Exercise prompt: Return only those lines of the material that contain "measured".

The data:

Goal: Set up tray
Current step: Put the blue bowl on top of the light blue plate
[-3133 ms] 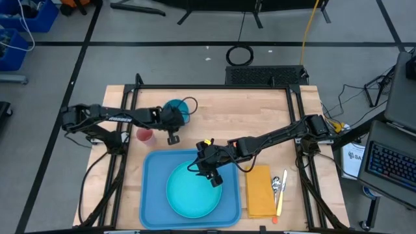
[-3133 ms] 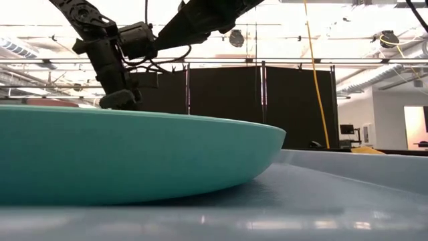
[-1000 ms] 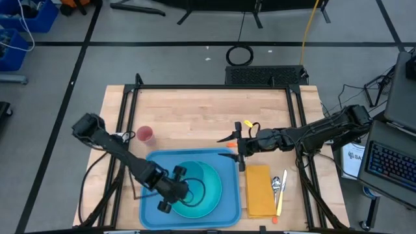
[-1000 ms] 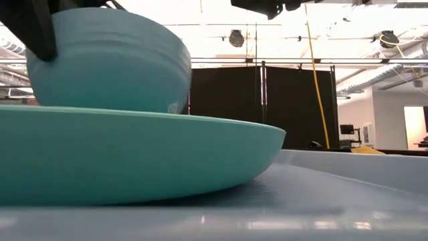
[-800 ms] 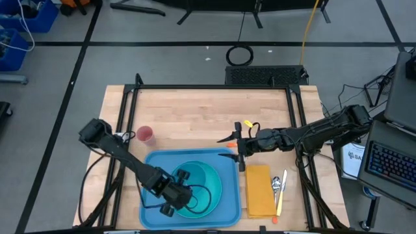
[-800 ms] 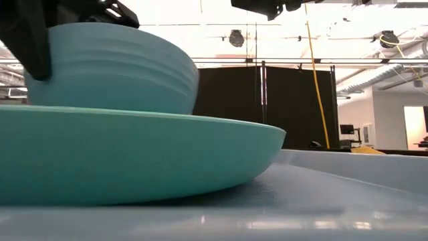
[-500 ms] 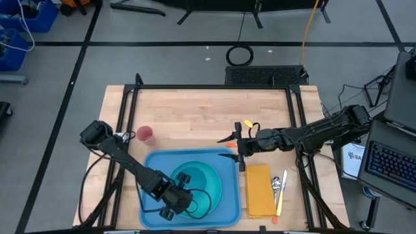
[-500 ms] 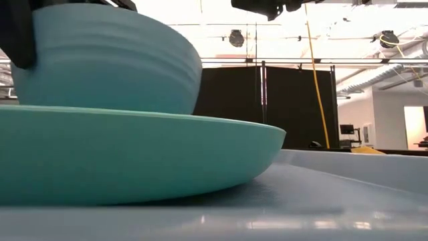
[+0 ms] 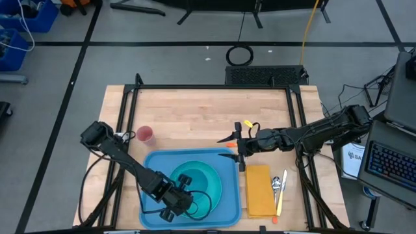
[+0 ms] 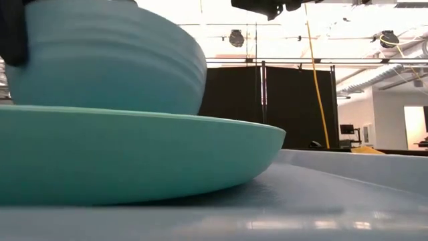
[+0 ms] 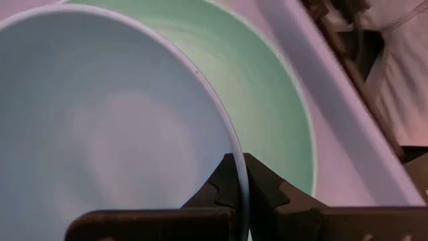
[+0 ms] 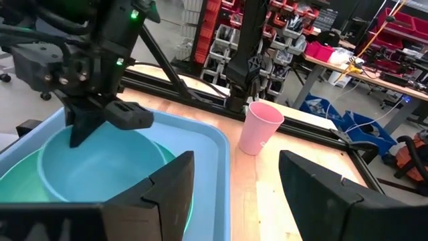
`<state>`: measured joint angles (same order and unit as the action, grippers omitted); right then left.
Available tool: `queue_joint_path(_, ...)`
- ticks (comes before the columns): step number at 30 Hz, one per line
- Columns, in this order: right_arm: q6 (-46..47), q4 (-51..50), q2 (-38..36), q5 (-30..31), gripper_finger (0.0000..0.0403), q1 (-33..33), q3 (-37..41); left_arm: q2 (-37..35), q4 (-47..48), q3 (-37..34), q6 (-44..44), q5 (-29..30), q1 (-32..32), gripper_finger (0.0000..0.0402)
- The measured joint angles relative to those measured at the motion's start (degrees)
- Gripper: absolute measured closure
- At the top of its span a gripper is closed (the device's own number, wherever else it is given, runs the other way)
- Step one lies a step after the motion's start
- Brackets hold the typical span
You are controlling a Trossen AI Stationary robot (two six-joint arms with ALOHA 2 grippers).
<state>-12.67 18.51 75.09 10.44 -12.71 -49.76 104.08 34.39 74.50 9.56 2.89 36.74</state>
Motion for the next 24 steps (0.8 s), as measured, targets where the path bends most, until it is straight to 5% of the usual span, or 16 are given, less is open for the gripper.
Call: queue_joint_path(24,0.00,-0.39,0.00,0.00,0.0193,0.00,0.00,0.86,-0.91,-0.04,0.85,-5.48,-0.51,0.0368)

Solution:
`<state>`: measured joint angles (same order and unit as the action, grippers omitted); right then left.
- The measured joint angles relative to those measured at the motion's start (degrees)
- Gripper: absolute measured closure
Motion for the next 24 steps (0.8 s), as measured, targets where the path bends most, until it is straight to 5% of the usual span, or 16 are given, less is open for the gripper.

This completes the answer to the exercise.